Land O’Lakes is a large shipper, and like most shippers its size, moving volumes of freight across the country requires a complex shipping solution. A combination of dedicated freight operations, a private fleet and over-the-road contract providers work together to solve this maze of shipping. But that doesn’t mean the company is satisfied.
Continually looking for opportunities to improve its operations, Land O’Lakes sought solutions to improve service within its contracted operations, which usually ran through third-party logistics (3PL) providers. That meant each Land O’Lakes load could touch “3 or 4 human beings” before being delivered, explains Nick Najjar, senior manager of the transportation department.
Looking specifically at a lane in Texas (Nacogdoches to Ft. Worth) along which the company was moving Purina feed for horses and cattle, Land O’Lakes contracted with Uber Freight in search of a technological solution.
“The proposal from Uber was to speed that up,” Najjar says, adding that the promise was for a “better method of assigning capacity.”
The pilot launched just over a year ago used Uber Freight’s app and with great success.
“[When Uber Freight started] they were focused on Texas,” Najjar says of Uber. “And we have 6 plants in Texas and Oklahoma. We had a good density of freight.”
Land O’Lakes posts loads to the app and carriers and drivers are able to accept the load through that app. Drivers can see complete load details and set custom preferences, current and desired locations, and available equipment to help the app’s matching algorithms identify potential load options.
Yone Dewberry, chief supply chain officer for Land O’Lakes, says the company is now running that entire lane with loads on Uber Freight’s app.
“Like any good organization…you look for partners that help you innovate,” Dewberry notes. “We wanted to find a partner that could take us down that technology path.”
Najjar says that Uber Freight has led to better carrier assignment and improved load matching.
“They did a very good job showing us how their app could do a better job for drivers and getting them paid faster,” he says. “Loads are being picked up very quickly. I think our app acceptance is over 80% [overall] and in the [Nacogdoches to Ft. Worth] lane it’s actually over 90%.”
Land O’Lakes is now posting loads to the Uber Freight app on lanes in Florida and the Northeast with more to come.
The value the Uber Freight app provides to Land O’Lakes goes beyond simply eliminating 3PL charges. It has also led to more time for transportation managers, who are not making calls trying to locate carriers to move loads.
“We’re able to focus more on exception management,” Najjar says, “and we’re able to focus more of our time on value-add activities.”
A perfect example of this additional value came on a recent Saturday when a transportation provider cancelled a planned pickup. Normally, a weekend cancellation could result in a delay of several days as Land O’Lakes or the 3PL try to reach another provider during off-hours. In this case, the company simply reposted the load in the Uber Freight app and within minutes another carrier chose the load, ensuring an on-time delivery.

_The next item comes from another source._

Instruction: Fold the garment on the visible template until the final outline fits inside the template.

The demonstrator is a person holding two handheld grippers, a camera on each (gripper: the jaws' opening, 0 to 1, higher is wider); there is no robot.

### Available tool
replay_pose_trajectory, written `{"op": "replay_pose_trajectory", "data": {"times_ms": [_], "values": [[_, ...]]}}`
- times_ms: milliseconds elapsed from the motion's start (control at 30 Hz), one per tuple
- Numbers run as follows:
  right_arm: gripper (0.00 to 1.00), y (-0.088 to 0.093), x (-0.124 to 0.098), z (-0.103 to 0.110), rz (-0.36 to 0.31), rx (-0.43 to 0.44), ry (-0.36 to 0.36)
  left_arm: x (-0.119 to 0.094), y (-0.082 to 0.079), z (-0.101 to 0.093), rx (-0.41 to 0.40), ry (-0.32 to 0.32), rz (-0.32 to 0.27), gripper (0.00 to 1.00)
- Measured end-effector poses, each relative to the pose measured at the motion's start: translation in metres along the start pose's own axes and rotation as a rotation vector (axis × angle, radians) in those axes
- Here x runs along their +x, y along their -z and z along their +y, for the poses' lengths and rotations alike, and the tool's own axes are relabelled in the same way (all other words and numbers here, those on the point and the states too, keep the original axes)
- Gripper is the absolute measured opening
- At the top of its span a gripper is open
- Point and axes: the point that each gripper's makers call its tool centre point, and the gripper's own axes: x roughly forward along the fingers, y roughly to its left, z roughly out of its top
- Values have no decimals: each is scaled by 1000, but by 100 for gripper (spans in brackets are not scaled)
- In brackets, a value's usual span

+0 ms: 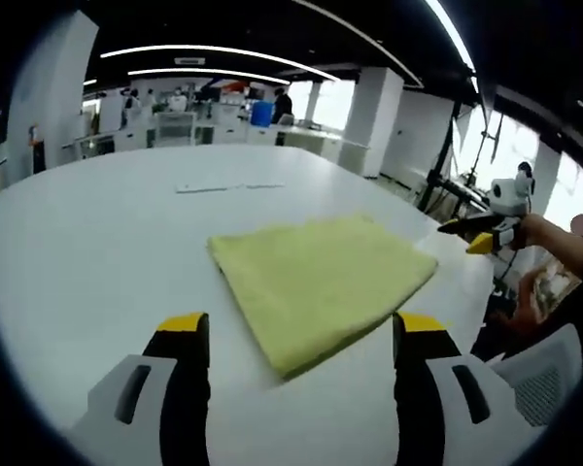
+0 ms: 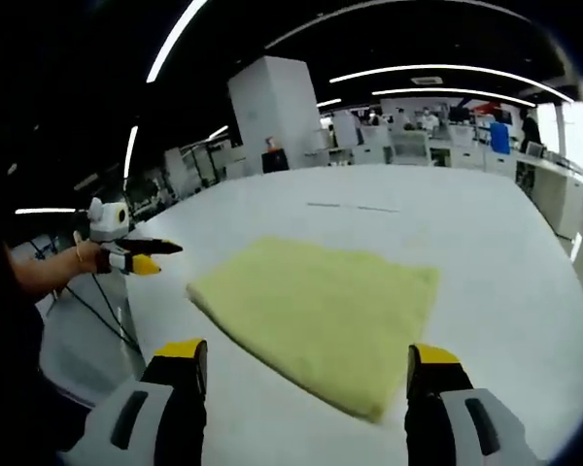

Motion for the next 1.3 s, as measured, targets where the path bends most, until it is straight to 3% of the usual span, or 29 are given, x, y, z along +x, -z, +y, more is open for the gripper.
{"op": "replay_pose_trajectory", "data": {"times_ms": [233, 333, 667, 900, 1300], "values": [[98, -4, -6, 2, -17, -44, 21, -7, -4, -9, -2, 11, -17, 94], [99, -7, -8, 4, -32, -39, 23, -10, -7, -10, -1, 3, -35, 99], [97, -5, -12, 0, -21, -74, 71, -21, -10, -7, -17, -14, -61, 99], [97, -9, -15, -1, -35, -54, 77, -25, -7, -1, 27, -39, -21, 99], [96, -8, -20, -5, -31, -38, 94, -31, -6, -1, 12, -31, -29, 99]]}}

One of the things that Najjar likes is the transparency the app provides. The carrier knows all the necessary details and Land O’Lakes has more control over its loads than when they are outsourced to a 3PL. And there is lower cost as a result.
“Two, three, four years down the road, this could very much be the way the entire industry needs to operate in order to compete,” Najjar says. “And we think that Uber Freight really is at the front of the curve in terms of solving the technology piece.”
Uber Freight is now available nationwide and companies like Land O’Lakes are starting to see value in the network of carriers being built by Uber.
“We expect this to be a longer-term partnership,” Newberry says. “We started slow, but we hope this becomes a significant part of the industry.”